The Price of Privacy

So we finally have the official price of privacy. AT&T (one of the largest telecommunications companies in America) have announced that their GigaPower super-fast broadband service can be obtained at a discount if customers “let us use your individual Web browsing information, like the search terms you enter and the web pages you visit, to tailor ads and offers to your interests.”  The cost of not letting AT&T do this? $29 a month. And don’t think you can use your browsers privacy settings to stop AT&T tracking your browser history or search requests. It looks like they use deep packet inspection to examine the data packets that pass through their network and allow them to eavesdrop on your data.

So far so bad but it gets worse. It is not at all clear what GigaPower subscribers get when they pay their $29 fee to opt out of the snooping service. AT&T says that it “may collect and use web browsing information for other purposes, as described in our Privacy Policy, even if you do not participate in the Internet Preferences program.”  In other words even if you pay your ‘privacy tax’ there is no actual guarantee that AT&T won’t snoop on you anyway!

The even worse thing about this, as Bruce Schneier points out here is that “privacy becomes a luxury good” that means only those that can afford the tax can have their privacy recognised thereby driving even more of a wedge between the digital haves and have not’s.
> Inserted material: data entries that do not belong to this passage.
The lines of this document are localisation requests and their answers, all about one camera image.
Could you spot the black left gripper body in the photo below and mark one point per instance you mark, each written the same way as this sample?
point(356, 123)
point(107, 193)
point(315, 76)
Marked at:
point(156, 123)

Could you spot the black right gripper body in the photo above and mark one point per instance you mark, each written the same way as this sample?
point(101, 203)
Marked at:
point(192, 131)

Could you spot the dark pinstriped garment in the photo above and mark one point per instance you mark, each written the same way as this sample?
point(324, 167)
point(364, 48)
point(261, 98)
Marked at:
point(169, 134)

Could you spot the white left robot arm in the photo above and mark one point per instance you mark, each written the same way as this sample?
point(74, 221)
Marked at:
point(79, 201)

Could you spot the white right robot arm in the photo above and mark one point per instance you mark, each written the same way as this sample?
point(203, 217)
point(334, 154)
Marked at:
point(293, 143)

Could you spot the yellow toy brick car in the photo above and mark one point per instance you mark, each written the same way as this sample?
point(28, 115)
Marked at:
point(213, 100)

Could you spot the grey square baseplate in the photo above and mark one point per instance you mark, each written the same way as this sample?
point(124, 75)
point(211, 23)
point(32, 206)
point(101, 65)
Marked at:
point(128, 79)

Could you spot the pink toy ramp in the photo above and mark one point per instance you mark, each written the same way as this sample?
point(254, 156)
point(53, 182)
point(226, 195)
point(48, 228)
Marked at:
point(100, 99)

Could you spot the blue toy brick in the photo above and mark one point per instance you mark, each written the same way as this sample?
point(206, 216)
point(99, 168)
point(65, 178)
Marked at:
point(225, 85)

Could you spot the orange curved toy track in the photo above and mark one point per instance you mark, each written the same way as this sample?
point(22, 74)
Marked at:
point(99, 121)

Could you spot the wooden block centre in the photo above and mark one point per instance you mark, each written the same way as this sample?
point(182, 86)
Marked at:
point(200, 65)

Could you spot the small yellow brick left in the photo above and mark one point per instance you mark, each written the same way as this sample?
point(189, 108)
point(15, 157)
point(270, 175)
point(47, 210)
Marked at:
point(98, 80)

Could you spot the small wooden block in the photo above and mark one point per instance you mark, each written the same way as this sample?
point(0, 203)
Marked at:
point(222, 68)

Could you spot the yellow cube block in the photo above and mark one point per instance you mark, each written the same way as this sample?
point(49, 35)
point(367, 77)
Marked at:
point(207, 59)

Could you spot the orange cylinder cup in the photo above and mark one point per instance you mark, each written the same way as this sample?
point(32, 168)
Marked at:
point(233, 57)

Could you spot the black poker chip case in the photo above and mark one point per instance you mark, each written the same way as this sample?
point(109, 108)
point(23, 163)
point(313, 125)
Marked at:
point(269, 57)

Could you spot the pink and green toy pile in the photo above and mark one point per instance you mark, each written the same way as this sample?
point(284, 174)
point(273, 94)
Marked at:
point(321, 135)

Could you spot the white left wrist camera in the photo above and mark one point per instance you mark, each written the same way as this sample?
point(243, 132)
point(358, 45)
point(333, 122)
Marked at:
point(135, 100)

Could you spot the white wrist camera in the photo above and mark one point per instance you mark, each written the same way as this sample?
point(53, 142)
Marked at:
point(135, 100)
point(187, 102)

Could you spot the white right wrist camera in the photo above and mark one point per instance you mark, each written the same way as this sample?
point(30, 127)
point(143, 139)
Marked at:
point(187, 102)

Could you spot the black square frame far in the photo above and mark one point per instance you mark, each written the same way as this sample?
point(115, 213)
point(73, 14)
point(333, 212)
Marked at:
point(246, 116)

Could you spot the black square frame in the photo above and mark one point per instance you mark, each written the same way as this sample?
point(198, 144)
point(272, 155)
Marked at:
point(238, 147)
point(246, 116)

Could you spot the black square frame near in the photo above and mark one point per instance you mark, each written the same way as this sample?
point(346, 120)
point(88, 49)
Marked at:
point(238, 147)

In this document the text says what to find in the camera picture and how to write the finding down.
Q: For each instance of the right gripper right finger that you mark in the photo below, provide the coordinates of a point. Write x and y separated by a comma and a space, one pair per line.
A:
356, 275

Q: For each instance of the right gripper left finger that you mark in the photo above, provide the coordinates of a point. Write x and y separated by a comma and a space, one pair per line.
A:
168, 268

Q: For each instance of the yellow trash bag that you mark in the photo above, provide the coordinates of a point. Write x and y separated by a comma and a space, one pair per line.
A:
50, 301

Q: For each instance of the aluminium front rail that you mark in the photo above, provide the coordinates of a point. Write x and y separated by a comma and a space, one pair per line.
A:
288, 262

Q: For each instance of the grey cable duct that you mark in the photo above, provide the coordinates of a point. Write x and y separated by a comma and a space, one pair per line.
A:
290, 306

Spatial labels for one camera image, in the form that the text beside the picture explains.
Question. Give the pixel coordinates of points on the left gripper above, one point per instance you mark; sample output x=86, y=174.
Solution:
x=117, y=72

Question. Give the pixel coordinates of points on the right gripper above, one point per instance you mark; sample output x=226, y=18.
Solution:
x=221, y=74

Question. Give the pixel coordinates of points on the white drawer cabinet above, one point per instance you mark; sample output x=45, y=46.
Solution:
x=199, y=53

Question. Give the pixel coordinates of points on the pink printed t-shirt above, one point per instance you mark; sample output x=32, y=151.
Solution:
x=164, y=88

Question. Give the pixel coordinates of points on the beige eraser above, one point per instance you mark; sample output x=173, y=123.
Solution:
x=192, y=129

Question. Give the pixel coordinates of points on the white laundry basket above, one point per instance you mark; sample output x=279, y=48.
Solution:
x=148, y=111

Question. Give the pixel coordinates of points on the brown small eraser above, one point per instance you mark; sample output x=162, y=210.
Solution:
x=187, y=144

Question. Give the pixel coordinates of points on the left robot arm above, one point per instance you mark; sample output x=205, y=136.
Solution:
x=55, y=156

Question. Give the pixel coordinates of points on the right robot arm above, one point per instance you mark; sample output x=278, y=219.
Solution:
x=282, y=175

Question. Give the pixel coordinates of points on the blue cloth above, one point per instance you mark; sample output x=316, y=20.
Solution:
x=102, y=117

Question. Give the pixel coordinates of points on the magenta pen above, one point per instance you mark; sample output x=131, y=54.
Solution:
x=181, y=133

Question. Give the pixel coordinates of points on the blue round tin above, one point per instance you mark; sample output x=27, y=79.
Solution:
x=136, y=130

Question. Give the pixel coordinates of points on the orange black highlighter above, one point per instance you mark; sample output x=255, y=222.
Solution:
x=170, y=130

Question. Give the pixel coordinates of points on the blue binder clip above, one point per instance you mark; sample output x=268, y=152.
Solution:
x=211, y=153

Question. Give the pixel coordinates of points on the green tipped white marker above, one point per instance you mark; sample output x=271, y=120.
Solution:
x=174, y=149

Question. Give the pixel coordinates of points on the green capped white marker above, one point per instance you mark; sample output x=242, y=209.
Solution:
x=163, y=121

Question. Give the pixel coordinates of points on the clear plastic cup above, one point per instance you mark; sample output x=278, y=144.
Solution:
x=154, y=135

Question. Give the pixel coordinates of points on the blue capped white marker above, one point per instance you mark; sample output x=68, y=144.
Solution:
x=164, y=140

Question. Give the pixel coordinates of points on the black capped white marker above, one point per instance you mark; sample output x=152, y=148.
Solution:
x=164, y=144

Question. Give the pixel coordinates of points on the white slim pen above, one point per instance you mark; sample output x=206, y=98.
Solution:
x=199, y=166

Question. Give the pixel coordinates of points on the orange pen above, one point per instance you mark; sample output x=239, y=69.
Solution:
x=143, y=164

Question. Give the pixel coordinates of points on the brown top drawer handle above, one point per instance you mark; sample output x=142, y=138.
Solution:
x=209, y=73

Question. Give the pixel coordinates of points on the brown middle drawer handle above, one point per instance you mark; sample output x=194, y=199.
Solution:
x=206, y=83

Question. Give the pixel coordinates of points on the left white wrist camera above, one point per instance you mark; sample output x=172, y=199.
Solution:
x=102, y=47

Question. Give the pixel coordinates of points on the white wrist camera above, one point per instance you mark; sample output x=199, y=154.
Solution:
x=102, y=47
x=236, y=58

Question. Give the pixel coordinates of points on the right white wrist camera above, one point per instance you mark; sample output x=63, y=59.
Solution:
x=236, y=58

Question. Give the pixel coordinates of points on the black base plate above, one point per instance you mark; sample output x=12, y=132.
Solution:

In many ways of course at least AT&T are being transparent and telling you what they do and giving you the option of opting out (whatever that means) of not taking their service at all (assuming you don’t live in a part of the country where they don’t have a virtual monopoly). Google on the other hand offers a ‘free’ email service on the basis that it scans your emails to display what it considers are relevant ads in the hope that the user is more likely to click on them and generate more advertising revenue. This is a service you cannot opt out of. Maybe it’s time for us gmail users to switch to services like those offered by Apple which has a different business model that does not rely on building “a profile based on your email content or web browsing habits to sell to advertisers”. They just make a fortune selling us nice, shiny gadgets.